Task item ▸ The required output is a copy of each line in the material below that includes "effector".
----------------
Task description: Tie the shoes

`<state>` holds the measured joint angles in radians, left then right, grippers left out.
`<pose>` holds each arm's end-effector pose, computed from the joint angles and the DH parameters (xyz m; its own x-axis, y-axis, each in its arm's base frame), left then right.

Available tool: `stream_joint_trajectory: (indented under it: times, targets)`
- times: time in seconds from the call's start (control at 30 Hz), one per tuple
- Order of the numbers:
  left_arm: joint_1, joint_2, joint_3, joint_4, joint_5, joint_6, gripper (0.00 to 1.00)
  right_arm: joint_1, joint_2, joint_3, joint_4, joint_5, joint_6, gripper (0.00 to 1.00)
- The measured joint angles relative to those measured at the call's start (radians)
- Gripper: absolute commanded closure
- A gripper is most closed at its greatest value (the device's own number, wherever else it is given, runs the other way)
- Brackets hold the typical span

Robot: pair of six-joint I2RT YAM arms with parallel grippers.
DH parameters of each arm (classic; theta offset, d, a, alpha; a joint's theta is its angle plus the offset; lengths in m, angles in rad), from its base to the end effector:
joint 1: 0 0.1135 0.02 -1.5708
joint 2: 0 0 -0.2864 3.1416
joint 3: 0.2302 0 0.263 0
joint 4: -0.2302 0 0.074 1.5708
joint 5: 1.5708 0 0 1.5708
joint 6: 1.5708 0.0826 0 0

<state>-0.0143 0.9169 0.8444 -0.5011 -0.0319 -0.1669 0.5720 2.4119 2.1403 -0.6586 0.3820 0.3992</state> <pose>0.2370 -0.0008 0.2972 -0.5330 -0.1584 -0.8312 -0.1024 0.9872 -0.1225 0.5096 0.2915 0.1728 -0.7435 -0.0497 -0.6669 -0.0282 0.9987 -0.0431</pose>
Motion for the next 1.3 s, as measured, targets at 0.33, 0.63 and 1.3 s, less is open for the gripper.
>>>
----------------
Answer space ▸
`<pose>` holds each arm's end-effector pose, computed from the joint angles and the DH parameters (xyz m; its own x-axis, y-axis, each in its arm's base frame), left then right.
DH parameters of each arm (classic; theta offset, d, a, alpha; a joint's theta is its angle plus the offset; lengths in m, angles in rad), from its base to the end effector:

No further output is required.